A crash investigation report has praised the driver of a Milton Keynes train which derailed after hitting a landslip caused by heavy rain.
The 6.19am service from Milton Keynes to London came off the rails near Watford on 16 September 2016. The train stayed upright and no-one was injured but it was hit by another train coming in other direction.
The Rail Accident Investigation Branch said "a catastrophic sequence of events" might have been averted because the driver managed to transmit an emergency radio message which alerted the on-coming train and allowed it to slow down.
The report said a London-bound passenger train operated by London Midland struck a landslip at the entrance to Watford slow lines tunnel.
The leading coach of the 8-car train was derailed and it came to a halt in the tunnel about 28 seconds later with the leading coach partly obstructing the opposite track.
About nine seconds later, the derailed train was struck by a passenger train travelling in the opposite direction.
The emergency radio warning meant the driver of the second train had applied the brake reducing the speed of impact.
Both trains were damaged, but there were no serious injuries to passengers or crew.
The crash investigation report said had the first train been derailed only a short distance further to the right the consequences would have been much more severe.
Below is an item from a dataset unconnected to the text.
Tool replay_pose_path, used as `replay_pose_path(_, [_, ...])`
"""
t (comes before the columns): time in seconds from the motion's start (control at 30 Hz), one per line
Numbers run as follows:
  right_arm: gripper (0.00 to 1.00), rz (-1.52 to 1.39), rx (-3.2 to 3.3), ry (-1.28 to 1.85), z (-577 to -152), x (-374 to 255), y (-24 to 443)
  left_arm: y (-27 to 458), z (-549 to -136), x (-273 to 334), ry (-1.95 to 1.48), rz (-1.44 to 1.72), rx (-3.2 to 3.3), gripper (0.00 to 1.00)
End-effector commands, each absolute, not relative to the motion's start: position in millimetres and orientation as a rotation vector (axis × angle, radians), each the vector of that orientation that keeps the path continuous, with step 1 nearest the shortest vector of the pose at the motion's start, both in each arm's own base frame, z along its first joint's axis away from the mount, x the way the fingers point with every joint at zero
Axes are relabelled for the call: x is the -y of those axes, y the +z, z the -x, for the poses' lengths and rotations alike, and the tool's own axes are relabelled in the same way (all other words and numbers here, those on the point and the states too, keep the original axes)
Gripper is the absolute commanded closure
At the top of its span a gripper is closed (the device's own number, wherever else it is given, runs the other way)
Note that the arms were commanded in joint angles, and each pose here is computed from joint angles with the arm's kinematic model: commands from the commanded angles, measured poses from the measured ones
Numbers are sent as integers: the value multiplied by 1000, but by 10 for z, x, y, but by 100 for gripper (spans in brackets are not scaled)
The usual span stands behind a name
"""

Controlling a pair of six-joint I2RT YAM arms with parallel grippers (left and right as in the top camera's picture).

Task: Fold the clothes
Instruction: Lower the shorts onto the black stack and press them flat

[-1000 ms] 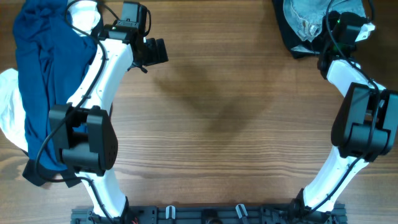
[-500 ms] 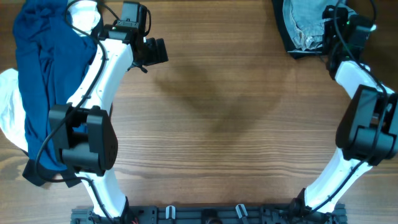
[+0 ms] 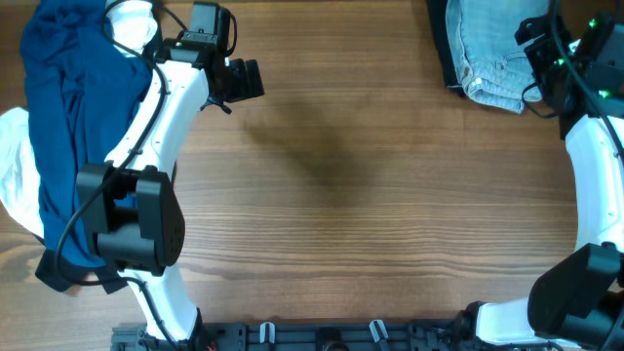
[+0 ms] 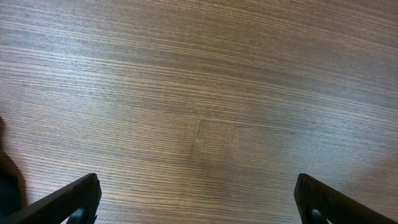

The landslip occurred during a period of exceptionally wet weather.
Water from adjacent land flowed into the cutting close to the tunnel portal and caused soil and rock to wash onto the track.
The site had not been identified by Network Rail as being at risk of a flooding-induced landslip.
Such a landslip had occurred at the same location in 1940, also causing a derailment.
The crash report said rail staff on board the trained reacted well during the incidents.
The Rail Accident Investigation Branch made six recommendations in its report into the crash including four addressed to Network Rail relating to the improvement of drainage, improvement in the identification of locations vulnerable to washout, access by the emergency services, and to expedite a project intended to identify all drainage assets.